TASK TO CARRY OUT:
Give the number of lines in the data below where the string "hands" occurs, and nothing else.

DATA RECORDS Start Marker

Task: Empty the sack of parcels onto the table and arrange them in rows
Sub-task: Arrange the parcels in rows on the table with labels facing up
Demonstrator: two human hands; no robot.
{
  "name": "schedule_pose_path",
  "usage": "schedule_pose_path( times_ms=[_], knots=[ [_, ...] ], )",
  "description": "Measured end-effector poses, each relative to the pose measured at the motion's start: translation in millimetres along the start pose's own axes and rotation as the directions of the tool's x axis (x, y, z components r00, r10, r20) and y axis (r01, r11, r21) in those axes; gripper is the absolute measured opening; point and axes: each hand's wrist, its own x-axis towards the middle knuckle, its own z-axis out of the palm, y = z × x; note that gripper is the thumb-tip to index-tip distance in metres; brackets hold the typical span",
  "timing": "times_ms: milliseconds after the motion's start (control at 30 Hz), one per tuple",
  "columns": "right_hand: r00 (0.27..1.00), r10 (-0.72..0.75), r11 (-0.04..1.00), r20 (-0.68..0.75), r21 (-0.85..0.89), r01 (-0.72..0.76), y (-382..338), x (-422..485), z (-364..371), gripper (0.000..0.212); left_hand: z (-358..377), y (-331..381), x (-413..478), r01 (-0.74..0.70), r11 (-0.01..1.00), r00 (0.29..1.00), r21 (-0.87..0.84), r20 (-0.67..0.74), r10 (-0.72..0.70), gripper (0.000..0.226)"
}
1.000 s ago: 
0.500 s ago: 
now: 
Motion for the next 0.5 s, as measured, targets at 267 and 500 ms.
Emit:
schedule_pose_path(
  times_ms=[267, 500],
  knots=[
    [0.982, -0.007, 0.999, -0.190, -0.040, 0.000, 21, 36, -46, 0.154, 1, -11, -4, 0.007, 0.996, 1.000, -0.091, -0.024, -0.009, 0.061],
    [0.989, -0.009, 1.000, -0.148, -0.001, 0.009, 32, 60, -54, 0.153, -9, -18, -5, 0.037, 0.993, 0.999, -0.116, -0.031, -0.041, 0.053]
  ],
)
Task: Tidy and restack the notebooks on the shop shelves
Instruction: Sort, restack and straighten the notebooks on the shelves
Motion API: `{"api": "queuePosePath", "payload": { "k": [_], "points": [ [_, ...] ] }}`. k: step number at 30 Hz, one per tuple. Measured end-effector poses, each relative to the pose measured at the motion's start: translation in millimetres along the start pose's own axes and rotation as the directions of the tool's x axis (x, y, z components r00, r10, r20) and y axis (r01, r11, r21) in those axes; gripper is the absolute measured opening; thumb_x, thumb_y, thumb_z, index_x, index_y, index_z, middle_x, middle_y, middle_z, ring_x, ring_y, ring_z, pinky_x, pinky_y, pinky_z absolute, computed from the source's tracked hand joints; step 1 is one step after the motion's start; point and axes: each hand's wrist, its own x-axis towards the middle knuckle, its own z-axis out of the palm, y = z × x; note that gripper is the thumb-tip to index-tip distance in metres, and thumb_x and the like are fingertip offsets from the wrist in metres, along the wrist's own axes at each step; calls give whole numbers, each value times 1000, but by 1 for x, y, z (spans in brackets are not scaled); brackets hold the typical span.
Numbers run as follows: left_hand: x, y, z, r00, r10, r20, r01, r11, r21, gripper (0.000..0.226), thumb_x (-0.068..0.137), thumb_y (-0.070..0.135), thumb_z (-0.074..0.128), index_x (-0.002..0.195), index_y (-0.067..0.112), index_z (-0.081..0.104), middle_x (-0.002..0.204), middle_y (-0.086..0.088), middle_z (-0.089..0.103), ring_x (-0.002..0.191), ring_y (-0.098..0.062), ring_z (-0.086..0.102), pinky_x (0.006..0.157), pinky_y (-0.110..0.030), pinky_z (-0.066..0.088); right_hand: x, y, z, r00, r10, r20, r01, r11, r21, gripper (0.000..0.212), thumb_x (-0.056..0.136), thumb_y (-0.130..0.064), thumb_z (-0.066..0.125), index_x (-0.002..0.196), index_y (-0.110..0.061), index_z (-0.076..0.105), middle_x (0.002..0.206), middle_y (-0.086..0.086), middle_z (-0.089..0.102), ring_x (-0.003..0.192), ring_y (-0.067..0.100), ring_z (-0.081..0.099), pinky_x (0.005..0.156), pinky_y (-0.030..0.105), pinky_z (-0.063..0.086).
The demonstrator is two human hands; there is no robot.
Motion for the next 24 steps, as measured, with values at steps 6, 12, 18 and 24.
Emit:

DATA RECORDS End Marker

SOLVED EXERCISE:
2